YOUR ASSIGNMENT: Where the string "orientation" shows up in a line of the records, copy that line.

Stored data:
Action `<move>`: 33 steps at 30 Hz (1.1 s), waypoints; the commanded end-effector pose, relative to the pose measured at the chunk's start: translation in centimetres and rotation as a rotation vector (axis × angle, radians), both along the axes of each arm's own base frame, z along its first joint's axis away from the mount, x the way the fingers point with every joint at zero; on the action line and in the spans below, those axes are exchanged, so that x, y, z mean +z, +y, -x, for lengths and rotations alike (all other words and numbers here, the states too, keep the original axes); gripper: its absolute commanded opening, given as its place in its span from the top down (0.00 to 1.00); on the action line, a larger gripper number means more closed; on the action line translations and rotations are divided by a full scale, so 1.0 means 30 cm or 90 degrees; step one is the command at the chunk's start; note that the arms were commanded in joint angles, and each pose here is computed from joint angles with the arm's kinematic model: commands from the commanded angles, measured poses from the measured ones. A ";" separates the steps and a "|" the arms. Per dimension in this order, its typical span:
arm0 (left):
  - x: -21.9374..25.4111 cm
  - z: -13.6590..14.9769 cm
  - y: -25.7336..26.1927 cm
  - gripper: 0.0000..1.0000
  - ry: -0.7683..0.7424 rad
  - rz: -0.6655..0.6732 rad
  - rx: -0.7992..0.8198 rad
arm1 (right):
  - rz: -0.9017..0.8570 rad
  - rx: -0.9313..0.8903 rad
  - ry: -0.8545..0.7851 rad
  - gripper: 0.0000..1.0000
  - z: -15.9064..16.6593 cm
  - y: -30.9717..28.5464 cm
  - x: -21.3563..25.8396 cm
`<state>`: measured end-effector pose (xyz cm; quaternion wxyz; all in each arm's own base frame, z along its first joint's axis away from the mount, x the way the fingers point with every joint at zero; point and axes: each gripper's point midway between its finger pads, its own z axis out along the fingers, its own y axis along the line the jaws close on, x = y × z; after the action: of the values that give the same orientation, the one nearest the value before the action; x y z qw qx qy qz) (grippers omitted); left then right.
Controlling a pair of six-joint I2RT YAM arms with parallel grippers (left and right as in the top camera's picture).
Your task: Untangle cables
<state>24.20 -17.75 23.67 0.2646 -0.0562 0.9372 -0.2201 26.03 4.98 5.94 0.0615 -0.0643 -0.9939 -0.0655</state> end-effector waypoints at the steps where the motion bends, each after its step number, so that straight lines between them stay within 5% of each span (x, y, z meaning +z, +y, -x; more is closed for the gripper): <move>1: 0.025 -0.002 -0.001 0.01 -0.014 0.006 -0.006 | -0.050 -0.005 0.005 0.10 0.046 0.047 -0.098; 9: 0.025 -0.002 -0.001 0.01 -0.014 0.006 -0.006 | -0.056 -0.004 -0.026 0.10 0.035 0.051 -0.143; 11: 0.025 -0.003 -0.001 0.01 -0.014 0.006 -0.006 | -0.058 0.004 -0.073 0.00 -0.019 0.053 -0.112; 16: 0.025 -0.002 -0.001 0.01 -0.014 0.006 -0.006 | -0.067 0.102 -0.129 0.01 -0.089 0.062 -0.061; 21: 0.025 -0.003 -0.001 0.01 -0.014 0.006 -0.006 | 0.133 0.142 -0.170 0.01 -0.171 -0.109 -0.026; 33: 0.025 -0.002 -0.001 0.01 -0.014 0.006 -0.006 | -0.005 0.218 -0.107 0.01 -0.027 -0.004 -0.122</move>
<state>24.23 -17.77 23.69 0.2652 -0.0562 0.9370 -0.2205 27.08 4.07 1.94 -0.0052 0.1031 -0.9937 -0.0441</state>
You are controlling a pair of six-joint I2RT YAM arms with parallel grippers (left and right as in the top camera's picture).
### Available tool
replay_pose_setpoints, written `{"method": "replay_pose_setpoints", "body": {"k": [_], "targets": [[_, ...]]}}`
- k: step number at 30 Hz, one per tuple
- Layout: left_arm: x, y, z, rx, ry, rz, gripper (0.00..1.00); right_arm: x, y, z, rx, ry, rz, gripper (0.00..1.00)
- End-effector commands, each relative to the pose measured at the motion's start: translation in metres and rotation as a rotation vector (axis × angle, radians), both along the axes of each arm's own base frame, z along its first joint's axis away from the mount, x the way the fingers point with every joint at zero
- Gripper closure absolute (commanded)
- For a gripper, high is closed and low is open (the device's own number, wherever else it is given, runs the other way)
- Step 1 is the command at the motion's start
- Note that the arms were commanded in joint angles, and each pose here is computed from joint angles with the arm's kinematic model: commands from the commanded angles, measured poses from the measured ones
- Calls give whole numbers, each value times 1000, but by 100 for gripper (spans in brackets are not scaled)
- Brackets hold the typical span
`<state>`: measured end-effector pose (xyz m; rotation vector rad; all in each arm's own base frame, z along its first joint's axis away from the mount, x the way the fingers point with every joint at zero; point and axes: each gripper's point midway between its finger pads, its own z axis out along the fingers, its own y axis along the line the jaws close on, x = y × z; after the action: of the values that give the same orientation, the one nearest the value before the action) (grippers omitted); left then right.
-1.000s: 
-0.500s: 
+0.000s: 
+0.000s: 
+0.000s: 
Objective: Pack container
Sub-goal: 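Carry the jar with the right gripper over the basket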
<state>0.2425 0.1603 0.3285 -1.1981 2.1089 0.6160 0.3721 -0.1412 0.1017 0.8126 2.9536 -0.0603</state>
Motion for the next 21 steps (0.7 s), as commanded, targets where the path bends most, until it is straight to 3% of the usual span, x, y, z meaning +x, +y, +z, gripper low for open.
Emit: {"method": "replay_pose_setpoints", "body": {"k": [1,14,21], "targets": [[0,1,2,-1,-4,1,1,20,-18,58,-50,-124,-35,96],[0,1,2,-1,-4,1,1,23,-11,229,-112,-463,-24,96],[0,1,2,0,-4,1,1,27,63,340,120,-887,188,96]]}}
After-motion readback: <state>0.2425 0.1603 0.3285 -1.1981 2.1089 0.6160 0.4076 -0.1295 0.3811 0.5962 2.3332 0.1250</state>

EXPECTED OUTPUT:
`<state>`: measured end-effector pose (xyz cm; quaternion wxyz; all in each arm's own base frame, z along its first joint's axis away from the mount, x the way the fingers point with every joint at zero; point and axes: each gripper's point midway between its finger pads, its own z axis out along the fingers, its own y axis along the line the jaws close on, x = y × z; after the action: of the values that give the same orientation, the one nearest the value before the action; x y z qw qx qy qz) (grippers omitted); left then right.
`<state>`: measured end-effector pose (xyz m; rotation vector rad; all in each arm's own base frame, z along its first joint's axis away from the mount, x the way the fingers point with every joint at zero; point and axes: each gripper's point midway between its finger pads, its own z axis out along the fingers, its own y axis along the line the jaws close on, x = y × z; after the action: of the values that give the same orientation, the one nearest the value before the action) (grippers omitted); left then right.

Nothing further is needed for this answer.